WORK ORDER
A word-for-word copy of the lines from the one holding "Labeling batch C. For the image above, tag the white wardrobe" through the final line of the records below is the only output asked for.
Segment Open
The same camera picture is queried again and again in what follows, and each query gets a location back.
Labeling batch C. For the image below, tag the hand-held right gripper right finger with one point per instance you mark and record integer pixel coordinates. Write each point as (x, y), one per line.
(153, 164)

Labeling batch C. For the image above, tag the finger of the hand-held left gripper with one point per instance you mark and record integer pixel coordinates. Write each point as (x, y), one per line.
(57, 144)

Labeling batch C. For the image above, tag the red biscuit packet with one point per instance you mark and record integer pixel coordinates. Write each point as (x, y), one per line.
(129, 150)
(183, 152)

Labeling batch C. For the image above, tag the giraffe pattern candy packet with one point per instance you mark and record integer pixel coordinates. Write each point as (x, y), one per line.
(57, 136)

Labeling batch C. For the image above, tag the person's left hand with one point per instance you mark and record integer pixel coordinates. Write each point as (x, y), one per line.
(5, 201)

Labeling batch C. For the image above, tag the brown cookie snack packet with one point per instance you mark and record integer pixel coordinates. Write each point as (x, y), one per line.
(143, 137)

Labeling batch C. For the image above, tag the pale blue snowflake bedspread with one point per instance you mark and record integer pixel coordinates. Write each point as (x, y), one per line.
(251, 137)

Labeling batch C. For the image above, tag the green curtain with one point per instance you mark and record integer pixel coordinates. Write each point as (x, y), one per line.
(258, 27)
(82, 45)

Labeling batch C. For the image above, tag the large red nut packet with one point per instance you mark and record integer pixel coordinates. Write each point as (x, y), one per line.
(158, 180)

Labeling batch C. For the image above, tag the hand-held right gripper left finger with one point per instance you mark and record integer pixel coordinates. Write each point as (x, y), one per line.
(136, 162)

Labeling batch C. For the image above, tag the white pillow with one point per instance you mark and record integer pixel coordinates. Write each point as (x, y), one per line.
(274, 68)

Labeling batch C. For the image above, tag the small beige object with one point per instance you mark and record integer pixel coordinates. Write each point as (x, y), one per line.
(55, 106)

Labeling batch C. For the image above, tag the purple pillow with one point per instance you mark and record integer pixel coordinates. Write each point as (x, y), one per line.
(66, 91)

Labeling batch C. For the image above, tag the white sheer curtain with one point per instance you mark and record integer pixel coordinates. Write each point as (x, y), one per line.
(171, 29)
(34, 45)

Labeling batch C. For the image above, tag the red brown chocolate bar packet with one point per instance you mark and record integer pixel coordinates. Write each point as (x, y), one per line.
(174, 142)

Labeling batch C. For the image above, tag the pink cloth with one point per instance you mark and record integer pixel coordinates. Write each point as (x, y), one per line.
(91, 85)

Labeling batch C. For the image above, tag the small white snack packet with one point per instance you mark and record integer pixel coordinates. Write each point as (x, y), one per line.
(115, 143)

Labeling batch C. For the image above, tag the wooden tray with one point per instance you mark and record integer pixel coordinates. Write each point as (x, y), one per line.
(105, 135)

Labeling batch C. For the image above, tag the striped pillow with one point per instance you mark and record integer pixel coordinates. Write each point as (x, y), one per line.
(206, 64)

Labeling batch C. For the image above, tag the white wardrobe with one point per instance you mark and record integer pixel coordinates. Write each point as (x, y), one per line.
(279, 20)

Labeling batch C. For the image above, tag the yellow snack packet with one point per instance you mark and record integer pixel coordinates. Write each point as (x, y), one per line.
Segment Closed
ANSWER BOX
Labeling batch C. For the image above, tag the white wardrobe with one point per instance you mark and record integer pixel coordinates. Write each point as (x, y), one per line.
(279, 20)

Labeling batch C. For the image above, tag the yellow snack packet with one point per instance you mark and record integer pixel coordinates. Write each point as (x, y), one per line.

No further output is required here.